Subcellular Localizations and FRET Interaction Studies of EDS1, SAG101, and PAD4. (A) Arabidopsis epidermal cells were cotransfected with fluorescently tagged EDS1 and SAG101 (top row) or EDS1 and PAD4 (bottom row) and analyzed by confocal laser scanning microscopy.

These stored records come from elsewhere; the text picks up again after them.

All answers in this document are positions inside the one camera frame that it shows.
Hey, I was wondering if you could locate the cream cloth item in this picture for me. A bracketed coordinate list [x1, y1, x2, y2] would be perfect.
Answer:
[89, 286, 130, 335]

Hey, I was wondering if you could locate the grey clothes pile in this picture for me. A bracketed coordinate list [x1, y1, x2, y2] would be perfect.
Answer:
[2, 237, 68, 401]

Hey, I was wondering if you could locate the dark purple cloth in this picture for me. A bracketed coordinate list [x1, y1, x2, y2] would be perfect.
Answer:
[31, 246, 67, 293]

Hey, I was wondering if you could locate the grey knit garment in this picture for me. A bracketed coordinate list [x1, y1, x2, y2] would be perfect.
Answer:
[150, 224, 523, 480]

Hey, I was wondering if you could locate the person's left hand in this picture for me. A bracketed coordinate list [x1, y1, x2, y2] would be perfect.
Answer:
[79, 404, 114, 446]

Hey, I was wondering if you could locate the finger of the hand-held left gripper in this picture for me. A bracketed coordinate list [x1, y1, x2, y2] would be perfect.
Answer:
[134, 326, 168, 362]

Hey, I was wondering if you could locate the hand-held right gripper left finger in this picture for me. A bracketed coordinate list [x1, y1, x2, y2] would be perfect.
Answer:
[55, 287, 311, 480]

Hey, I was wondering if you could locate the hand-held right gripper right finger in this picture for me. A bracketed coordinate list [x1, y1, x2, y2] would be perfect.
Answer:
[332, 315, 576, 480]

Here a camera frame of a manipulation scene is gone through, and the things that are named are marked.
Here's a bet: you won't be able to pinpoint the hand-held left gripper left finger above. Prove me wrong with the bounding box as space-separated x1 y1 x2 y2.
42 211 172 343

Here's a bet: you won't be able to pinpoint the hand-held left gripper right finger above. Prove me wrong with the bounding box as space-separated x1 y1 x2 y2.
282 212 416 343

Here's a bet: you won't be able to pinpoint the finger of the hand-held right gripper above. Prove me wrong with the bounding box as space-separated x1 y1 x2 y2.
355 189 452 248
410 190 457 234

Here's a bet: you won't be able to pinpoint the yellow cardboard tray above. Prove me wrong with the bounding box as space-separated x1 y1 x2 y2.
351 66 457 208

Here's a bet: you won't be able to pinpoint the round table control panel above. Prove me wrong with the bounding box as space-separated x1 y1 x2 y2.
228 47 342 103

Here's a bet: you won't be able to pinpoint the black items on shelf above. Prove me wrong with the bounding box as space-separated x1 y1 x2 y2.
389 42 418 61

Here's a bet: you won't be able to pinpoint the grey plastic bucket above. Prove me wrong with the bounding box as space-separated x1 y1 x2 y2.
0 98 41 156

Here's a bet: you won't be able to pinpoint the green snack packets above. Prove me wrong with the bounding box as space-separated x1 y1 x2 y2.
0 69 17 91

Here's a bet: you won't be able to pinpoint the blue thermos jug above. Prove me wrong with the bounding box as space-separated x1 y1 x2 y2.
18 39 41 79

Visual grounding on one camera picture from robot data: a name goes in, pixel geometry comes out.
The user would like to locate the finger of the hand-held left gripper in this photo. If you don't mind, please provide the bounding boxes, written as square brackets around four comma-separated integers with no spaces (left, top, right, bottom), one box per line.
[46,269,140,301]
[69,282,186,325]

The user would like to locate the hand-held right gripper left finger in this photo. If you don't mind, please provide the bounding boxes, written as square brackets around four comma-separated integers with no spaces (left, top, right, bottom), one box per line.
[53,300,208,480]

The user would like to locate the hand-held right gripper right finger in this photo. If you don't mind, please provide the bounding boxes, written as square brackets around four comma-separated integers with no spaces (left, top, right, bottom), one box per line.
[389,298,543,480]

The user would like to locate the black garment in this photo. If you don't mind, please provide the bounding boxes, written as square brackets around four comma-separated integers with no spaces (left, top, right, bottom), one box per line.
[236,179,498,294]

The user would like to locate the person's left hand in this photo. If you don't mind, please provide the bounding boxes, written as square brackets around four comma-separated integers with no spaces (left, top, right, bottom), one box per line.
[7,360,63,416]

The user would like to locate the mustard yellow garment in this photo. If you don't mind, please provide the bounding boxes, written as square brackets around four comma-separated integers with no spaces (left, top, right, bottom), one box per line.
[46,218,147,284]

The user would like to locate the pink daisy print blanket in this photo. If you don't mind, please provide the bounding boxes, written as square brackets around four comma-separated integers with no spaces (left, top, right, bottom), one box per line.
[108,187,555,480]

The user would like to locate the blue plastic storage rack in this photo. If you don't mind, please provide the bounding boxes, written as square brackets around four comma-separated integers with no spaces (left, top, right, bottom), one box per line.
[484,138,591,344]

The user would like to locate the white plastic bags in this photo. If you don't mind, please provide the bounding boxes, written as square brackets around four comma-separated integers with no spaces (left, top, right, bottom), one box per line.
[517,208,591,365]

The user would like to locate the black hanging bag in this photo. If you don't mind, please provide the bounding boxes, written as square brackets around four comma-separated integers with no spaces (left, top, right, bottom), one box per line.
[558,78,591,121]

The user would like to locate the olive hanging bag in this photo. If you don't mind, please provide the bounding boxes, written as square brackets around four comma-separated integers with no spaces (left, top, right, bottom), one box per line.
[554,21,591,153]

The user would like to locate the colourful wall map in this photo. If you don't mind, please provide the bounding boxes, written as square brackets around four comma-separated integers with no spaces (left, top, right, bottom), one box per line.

Images shown are three-dimensional reconstructions from individual image stacks. (B) Protein gel blot analysis of EDS1, SAG101, and Myc-PAD4 in subcellular fractions of unchallenged leaf tissues. Histone H3 was used as a nuclear marker, and cytosolic Hsc70s served as a cytosolic marker. N, nuclear protein extracts; S, total protein extracts depleted of nuclei. (C) FRET-APB analysis of the interaction in nuclei between EDS1-CFP and SAG101-YFP. Mean FRET efficiencies ± sd from individual sample sites (>30 for EDS1–SAG101 and 10 to 20 for controls) are shown. Representative images of pseudocolored nuclei show donor fluorescence before and after bleaching for each cotransfection. An increase of donor fluorescence (red) is seen only if protein–protein interaction occurs. (D) FRET-APB analysis of the interaction between EDS1-CFP and EDS1-YFP. Mean FRETefficiencies ± sd from individual sample sites (20 for EDS1–EDS1 and 15 for controls) are shown.